С каждым ударом молота пробойник глубже и глубже пробивал в раскаленной поковке аккуратное отверстие.
Правильно ли сделал, что помог князю? Он не знал. Рядом с тайными знаниями ходит великая беда. Но есть ли тайна? Князь, сам того не ведая, новинками порушил весь мир, в котором жил Добрын. Клещи и молот продолжение его сути, он творил, а металл в его руках был податливей глины. Каждый топор, каждый гвоздь имел свою душу и не был похож один на другой. Он лишь хотел узреть тайну харалуга, но князь походя открыл и многое другое, куда глубже… Как считать уголь, как верно калить, как остужать. Кузнец то из князя так себе. Плюнуть и растереть. Уж кому как не Добрыну знать. А всё же ведал тайны металла, а не гадал аки прочие. Там, где требовались самые сильные наговоры, да травы драгоценные, князь сыпал соль да золу и поплавок туда клал. И не хуже ведь выходило! Эх, да кого ты обманываешь… Лучше, много лучше! Всё, что Добрын узнал за долгую жизнь, всё, что ему отец поведал, рассыпалось аки пыль. Вот те же, как они, наушники, вроде бы дурь, ан нет. Время проходит и понимаешь, прав князь. Ежели десяток молотов бьёт, без них даже привычному к шуму Добрыну нехорошо бывает, да и в затемнённых очках щуриться то и дело не приходится. Ко всему с такого молота окалины куда больше отлетает, не дай бог попадёт в глаз.
— Дядька, дядька!
В кузницу, словно вихрь, ворвался тучный племянник. Под глазом его наливался фингал, а на рубахе алели кровавые полоски. Не успел Добрын опомниться, как по тяжёлой двери словно молотом врезали. В проёме показался крепкий, кряжистый мужик, ликом как две капли воды похожий на Добрына, но малость поменьше ростом. В его чёрной бороде прибавилось седых волос, глаза горели гневом, а в руках играл короткий, но толстый кнут.

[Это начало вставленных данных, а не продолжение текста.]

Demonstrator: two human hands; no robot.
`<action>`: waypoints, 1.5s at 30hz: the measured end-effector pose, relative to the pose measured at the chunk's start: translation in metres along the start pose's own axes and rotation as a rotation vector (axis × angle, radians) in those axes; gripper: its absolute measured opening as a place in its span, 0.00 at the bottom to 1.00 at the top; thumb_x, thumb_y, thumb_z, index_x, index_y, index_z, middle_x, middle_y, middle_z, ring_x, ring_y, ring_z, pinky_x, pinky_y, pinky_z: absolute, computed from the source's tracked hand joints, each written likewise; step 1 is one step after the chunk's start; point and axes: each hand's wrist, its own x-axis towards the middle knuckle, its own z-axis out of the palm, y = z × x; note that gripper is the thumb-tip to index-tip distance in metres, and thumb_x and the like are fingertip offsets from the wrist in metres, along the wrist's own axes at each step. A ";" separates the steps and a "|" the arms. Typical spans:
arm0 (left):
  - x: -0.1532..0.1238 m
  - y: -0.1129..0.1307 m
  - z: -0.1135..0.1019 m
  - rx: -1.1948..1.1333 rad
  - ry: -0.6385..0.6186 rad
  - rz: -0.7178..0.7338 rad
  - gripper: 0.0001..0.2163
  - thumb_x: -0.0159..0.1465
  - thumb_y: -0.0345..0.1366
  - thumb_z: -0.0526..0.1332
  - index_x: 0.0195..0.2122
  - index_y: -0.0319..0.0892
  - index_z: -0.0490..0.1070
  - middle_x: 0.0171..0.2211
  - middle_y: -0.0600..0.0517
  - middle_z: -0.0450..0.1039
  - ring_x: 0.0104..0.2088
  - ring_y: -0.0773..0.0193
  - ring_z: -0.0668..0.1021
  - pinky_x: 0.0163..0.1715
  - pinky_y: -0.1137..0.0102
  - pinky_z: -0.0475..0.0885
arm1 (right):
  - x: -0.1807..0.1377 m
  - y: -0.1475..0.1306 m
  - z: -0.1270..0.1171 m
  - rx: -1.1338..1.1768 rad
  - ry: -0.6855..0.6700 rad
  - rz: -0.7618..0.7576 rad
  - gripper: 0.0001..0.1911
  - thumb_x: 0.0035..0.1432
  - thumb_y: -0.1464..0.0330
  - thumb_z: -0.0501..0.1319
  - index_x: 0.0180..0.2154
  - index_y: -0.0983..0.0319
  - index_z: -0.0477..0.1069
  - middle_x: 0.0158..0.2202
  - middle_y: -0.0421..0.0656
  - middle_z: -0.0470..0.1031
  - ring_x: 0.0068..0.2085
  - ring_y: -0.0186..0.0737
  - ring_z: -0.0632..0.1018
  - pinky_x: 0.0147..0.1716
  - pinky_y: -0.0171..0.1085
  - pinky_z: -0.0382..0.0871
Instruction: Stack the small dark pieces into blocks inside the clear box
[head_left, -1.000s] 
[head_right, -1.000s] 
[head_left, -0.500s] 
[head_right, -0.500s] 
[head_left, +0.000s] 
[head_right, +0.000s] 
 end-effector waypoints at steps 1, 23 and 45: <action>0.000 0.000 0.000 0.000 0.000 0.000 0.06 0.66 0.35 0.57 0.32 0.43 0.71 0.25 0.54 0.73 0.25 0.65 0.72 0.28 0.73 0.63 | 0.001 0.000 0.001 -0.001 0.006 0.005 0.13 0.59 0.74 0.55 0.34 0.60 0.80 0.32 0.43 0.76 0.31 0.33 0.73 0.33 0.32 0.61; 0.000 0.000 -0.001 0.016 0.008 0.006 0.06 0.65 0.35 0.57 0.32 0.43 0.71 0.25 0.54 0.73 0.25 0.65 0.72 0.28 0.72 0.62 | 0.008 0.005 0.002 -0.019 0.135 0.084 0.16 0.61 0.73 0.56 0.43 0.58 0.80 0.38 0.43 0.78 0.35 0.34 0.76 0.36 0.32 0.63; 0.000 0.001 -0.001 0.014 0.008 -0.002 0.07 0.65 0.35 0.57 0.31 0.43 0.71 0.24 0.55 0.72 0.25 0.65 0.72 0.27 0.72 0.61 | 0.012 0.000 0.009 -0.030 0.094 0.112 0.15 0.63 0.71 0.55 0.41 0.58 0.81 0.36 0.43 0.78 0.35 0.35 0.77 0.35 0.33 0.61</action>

— Ах ты, сучий потрох! Где мой уклад?! Где крицы, что многие лета не разгибая спины собирал?
Игнат гонялся за сыном, пытаясь перепоясать его кнутом, а тот прятался от него за молотами и спинами рабочих.
— Тятя, тятя! Пошто напраслину возводишь, по доброй цене уклад отдал.

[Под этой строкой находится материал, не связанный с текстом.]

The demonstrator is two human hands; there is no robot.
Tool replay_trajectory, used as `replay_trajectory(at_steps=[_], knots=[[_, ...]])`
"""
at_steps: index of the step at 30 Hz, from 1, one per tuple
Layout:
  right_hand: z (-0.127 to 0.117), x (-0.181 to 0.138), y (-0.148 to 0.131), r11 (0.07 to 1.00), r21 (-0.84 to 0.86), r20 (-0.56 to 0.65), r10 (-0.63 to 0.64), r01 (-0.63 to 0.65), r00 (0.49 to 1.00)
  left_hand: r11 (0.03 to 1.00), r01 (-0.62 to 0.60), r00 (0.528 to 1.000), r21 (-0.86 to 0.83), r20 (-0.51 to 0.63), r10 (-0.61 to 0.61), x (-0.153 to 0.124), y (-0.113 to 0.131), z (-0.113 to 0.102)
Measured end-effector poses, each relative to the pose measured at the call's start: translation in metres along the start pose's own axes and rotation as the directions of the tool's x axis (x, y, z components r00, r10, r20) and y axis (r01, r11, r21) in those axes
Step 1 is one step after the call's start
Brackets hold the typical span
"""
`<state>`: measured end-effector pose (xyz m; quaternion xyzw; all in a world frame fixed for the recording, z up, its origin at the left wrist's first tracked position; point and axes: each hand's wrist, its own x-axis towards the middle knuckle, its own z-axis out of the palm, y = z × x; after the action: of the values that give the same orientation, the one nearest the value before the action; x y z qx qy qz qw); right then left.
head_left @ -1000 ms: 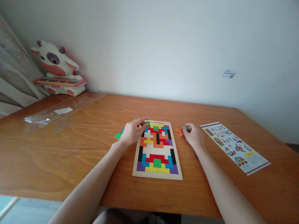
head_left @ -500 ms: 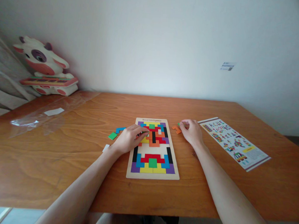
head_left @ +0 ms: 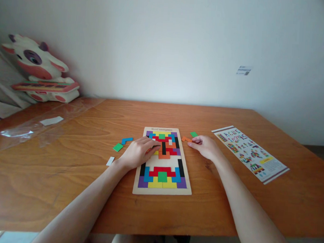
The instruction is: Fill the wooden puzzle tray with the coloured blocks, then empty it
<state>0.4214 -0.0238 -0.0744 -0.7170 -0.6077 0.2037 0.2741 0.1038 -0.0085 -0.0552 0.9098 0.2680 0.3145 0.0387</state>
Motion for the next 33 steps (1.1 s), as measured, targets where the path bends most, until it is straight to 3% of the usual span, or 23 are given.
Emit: replay_trajectory(at_steps=[12, 17, 21, 24, 26, 29, 33], knots=[[0.006, -0.002, -0.004, 0.979, 0.201, -0.075, -0.009, 0.024, 0.997, 0.998, 0.059, 0.998, -0.023, 0.001, -0.059, -0.001, -0.002, 0.002], [0.003, -0.009, -0.021, 0.957, 0.236, -0.205, -0.117, 0.166, 0.972, 0.993, 0.118, 0.993, -0.011, -0.011, -0.118, -0.002, -0.004, 0.004], [0.004, -0.025, -0.047, 0.894, 0.36, -0.063, -0.26, 0.265, 0.963, 0.992, 0.125, 0.992, -0.013, -0.014, -0.125, -0.002, -0.003, 0.002], [0.009, -0.039, -0.066, 0.864, 0.399, 0.122, -0.38, 0.306, 0.917, 0.991, 0.134, 0.991, -0.008, -0.012, -0.134, -0.002, -0.003, 0.002], [0.013, -0.046, -0.073, 0.842, 0.441, 0.169, -0.417, 0.31, 0.893, 0.988, 0.154, 0.988, -0.009, -0.006, -0.154, -0.002, -0.004, 0.003], [0.018, -0.049, -0.075, 0.812, 0.494, 0.148, -0.43, 0.31, 0.89, 0.987, 0.162, 0.987, -0.019, 0.005, -0.162, -0.002, -0.005, 0.004], [0.02, -0.046, -0.073, 0.824, 0.441, 0.047, -0.417, 0.355, 0.908, 0.989, 0.145, 0.989, -0.025, 0.011, -0.145, -0.002, -0.004, 0.005]])
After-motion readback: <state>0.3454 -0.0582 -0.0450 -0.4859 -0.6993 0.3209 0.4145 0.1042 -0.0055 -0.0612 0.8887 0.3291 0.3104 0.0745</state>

— Я тебе покажу добру цену!
На это раз Игнат умудрился попасть, он замахнулся вновь, но его руку перехватили.
— Охолони, брат.
— А ты куды смотрел?! Брата по миру сын родной пустил, а ты не приструнил сорванца! Где уклад, где крицы, где многие пуды шерсти, да конопли?
— А ты глаза то раскрой, — Добрын развернулся и, придерживая брата за руку, указал на стену, завешанную кузнечным инструментом.
— Вона твой уклад. И здеся, — Добрын хлопнул по наковальне, — тута! — показал на молоты. — Ни единого пуда на сторону не ушло. Остынь, Ипат. С Богдана какой спрос, то я за князя поручился.
— Ты?!
— Я. Пошто аки бес на сына взъелся. Ужель Богдан про заклад не сказывал?
— Какой к лешему заклад?! Почитай всю торговлю порушили!
— Одно порушили, другое построим. Пойдём брат, самоков да механикусы чудные покажу. После и решать будем.